The stored procedure GET_CATALOG_EFFECTIVE_PERMISSIONS returns the effective privileges granted to a user. It returns a row for each database and a row for each element over which the user has any privilege.

The procedure CATALOG_PERMISSIONS also returns information about privileges but the result is different:

  • “CATALOG_PERMISSIONS” returns the privileges and roles granted to each user/role.
  • “GET_CATALOG_EFFECTIVE_PERMISSIONS” returns the effective privileges that the user has over each element. This makes it easier to know the privileges the user has over a view.

For example, let us say you grant the role read to a user over the database “customer360”. “CATALOG_PERMISSIONS” will return one row indicating this privilege. “GET_CATALOG_EFFECTIVE_PERMISSIONS” will return one row per each element of “customer360”.

Syntax

GET_CATALOG_EFFECTIVE_PERMISSIONS (
      input_user_name : text
    , input_database_name : text )
  • input_user_name (mandatory): name of the user.
  • input_database_name (optional): if null, the procedure returns all the elements over which the user has privileges. If not null, it returns the privileges of the user over the elements of this database.

The procedure returns one row per each element over which the user has a privilege. Each row has these fields:

  • username: name of the user. The value will always be the same as input_user_name.
  • globaladmin: true if input_user_name is an administrator. Otherwise, false.
  • globaladmin: name of the view.
  • dbname: name of the database over which this privilege is granted.
  • elementname: name of the element of a database over which this privilege was granted. null if this privilege is granted over a database, not a single element.
  • elementype: type of element of a database over which this privilege is granted. The possible values are Data source, View, Procedure, Web service or Widget.
  • dbadmin, dbconnect, dbcreate, dbmetadata, dberead, dbwrite and dbfile: represent the privileges that can be granted over a database.
  • elementmetadata, elementread, elementwrite, elementinsert, elementupdate and elementdelete: represent the privileges that can be granted over an element of a database, not a database. null if this row represents a privilege granted over a database (e.g. not over an individual element).
  • columnpermissions: it is not null when the row represents a privilege granted over a view that has column privileges. In this case, this field contains a comma-separated list of the fields that can be projected.
  • rowpermissions: true if the user has some row restriction that applies to the specific view. false otherwise.
  • custompermissions: true if the user has some custom policy that applies to the specific view. false otherwise.

Privileges Required

The result of this procedure changes depending on the privileges of the user that runs it:

  • Administrators: the procedure returns information about the privileges of any user.
  • Other users, including administrators of a database: the procedure only returns information about the privileges granted to the user that executes the procedure.

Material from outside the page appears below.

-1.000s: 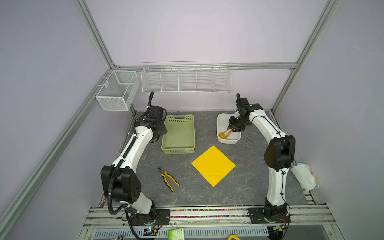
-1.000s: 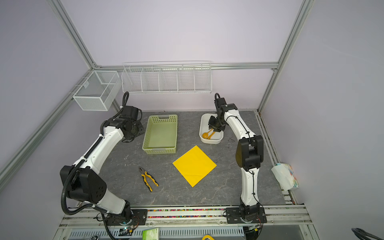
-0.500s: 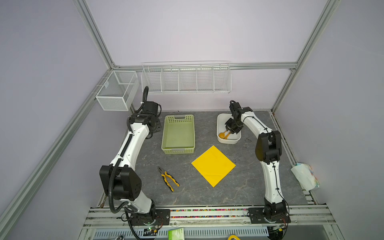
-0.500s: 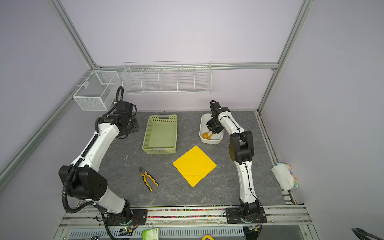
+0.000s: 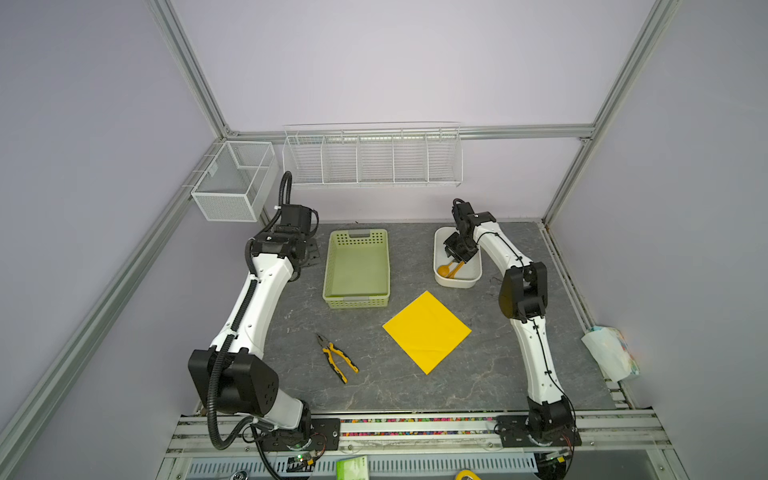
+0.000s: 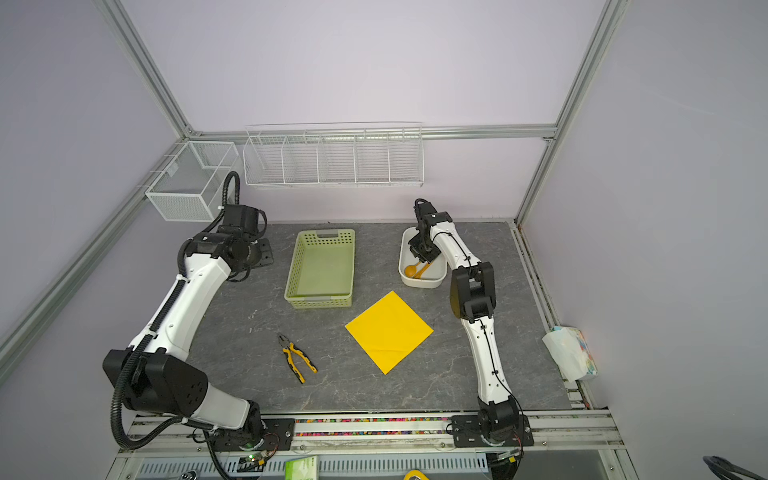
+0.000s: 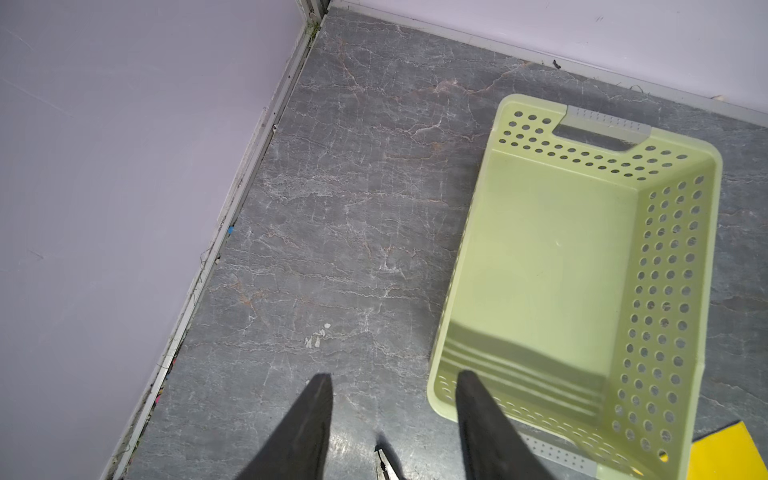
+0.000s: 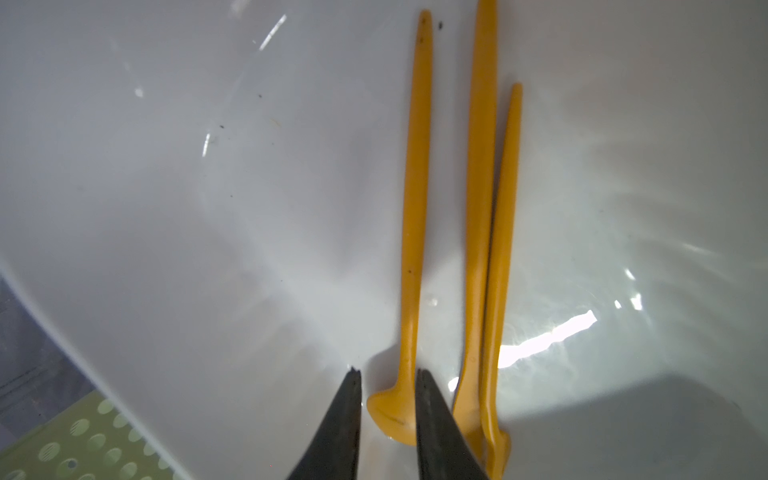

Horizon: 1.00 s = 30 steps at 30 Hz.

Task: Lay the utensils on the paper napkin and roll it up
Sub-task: 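Close the right gripper on the yellow spoon handle inside the white tray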

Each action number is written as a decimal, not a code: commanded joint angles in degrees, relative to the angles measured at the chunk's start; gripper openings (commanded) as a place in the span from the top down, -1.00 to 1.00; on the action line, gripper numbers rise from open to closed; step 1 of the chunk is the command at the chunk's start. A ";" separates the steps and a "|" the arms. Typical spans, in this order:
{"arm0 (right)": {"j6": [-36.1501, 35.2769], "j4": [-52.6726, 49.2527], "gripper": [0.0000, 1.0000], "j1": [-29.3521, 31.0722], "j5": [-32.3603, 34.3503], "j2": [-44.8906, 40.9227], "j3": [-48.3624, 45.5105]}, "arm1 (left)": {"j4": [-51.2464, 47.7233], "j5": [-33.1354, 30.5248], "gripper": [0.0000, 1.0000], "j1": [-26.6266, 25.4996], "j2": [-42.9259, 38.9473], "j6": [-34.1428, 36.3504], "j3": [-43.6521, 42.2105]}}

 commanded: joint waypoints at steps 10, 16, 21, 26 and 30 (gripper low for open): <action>2.24 -2.76 0.46 -0.74 1.96 6.94 6.17 | -1.22 -2.15 0.00 0.29 -0.90 2.51 -0.16; 1.43 -6.86 0.46 -0.83 4.33 8.86 8.33 | -1.61 -3.08 0.00 0.29 -1.04 2.89 0.09; -0.37 -12.59 0.48 -0.87 7.34 10.02 9.56 | -1.97 -3.82 0.00 0.29 -1.15 2.75 0.09; -3.46 -16.35 0.50 -0.70 9.15 10.34 9.66 | -2.55 -4.53 0.00 0.29 -0.91 2.47 0.11; -5.72 -16.33 0.49 -0.74 9.26 10.75 9.67 | -2.58 -4.57 0.00 0.29 -1.04 2.44 -0.15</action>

The procedure returns an error in any of these cases:

  1. If the input parameter input_user_name is a username that does not exist.
  2. If the input parameter input_database_name is a database that does not exist.
  3. If a non-administrator user requests the privileges granted to another user.
  4. If the input user is a Kerberos or LDAP user (i.e. a user not created on Virtual DataPort) and is not the user running the procedure. In this case, the procedure returns an error saying that the user does not exist.